While there are several entrances to the building, the fountain with the panther is located at the front of the activity level front as visitors approach the building, it is where people gather and there are lines of patrons coming to watch athletic events and concerts.
“Designing in this hardscape area, we needed to create a large enough space for many people entering at once, but also to help with the flow of people, for gatherings, and to allow for emergency vehicles and for protection of the building itself,” explains Hayter.
“We finally landed on a design with three fountains. The one, larger fountain at the centre with the panther, and two smaller circular fountains which resulted in what we affectionally called ‘mickey-mouses ears.’”
For the two “mickey-mouse ear” fountains on either side of the panther fountain, Lou Sadler was the primary designer. Sadler was careful to design fountains that were keeping with the building’s architecture, while complementing the larger fountain. Hayter describes the campus as “Georgian architecture, but on steroids” because the scale is not traditional, but the forms and materials are Georgian.
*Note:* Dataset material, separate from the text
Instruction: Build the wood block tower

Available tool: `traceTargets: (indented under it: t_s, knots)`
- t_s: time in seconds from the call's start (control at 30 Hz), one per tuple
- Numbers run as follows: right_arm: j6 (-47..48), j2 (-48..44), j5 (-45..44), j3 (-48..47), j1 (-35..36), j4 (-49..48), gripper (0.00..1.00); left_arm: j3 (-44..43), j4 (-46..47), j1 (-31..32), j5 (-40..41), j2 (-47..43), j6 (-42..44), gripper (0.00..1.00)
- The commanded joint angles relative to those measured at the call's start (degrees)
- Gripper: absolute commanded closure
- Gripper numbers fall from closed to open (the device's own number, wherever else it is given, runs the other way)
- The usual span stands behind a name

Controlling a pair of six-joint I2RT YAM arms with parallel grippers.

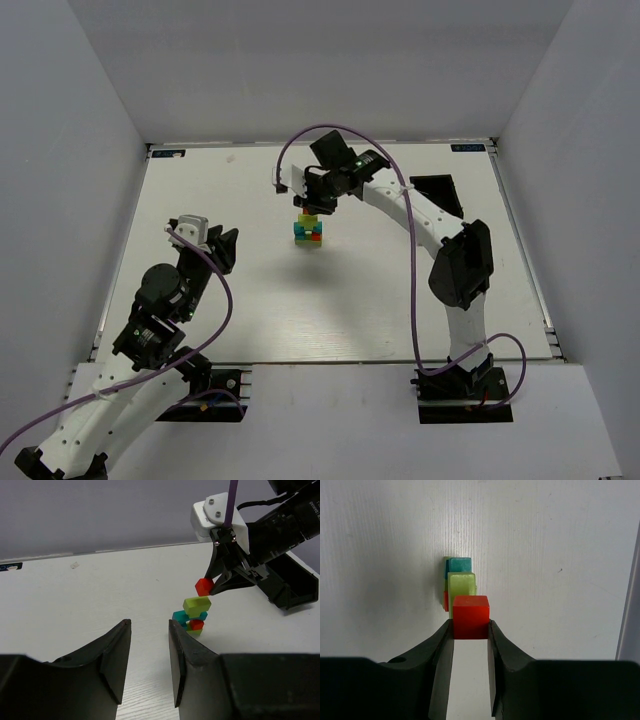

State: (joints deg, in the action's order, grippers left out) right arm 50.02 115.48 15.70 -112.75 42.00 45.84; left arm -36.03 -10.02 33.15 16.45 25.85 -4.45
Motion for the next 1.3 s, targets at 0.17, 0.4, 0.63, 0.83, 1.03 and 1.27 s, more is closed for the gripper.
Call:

The space in that area greatly impacted the size and scale of the smaller two fountains. “We had to be sure there was room for people as well as EMS, firetrucks, full coach buses around the main fountain and the two smaller fountains had to accommodate UPS and other smaller types of vehicles that pull up to the building, as well as protecting the building and helping with people flow,” explains Hayter.
Sadler began playing with classical European forms of tiered fountains found in French and Italian fountains with scuppers that fall from one to another. The fountains have brick on the lower basin and the precast concrete in the fountains looks like limestone—borrowing from the building’s architecture and incorporating the design into the fountain. Each bowl has its own supply of water that is super-charged, so it looks like the water from the top makes it way to the bottom in a uniform manner, without running out of water by the time it gets to the bottom. These fountains are completely custom made, using colourized concrete, by a company in Georgia called Georgia Pre-Cast.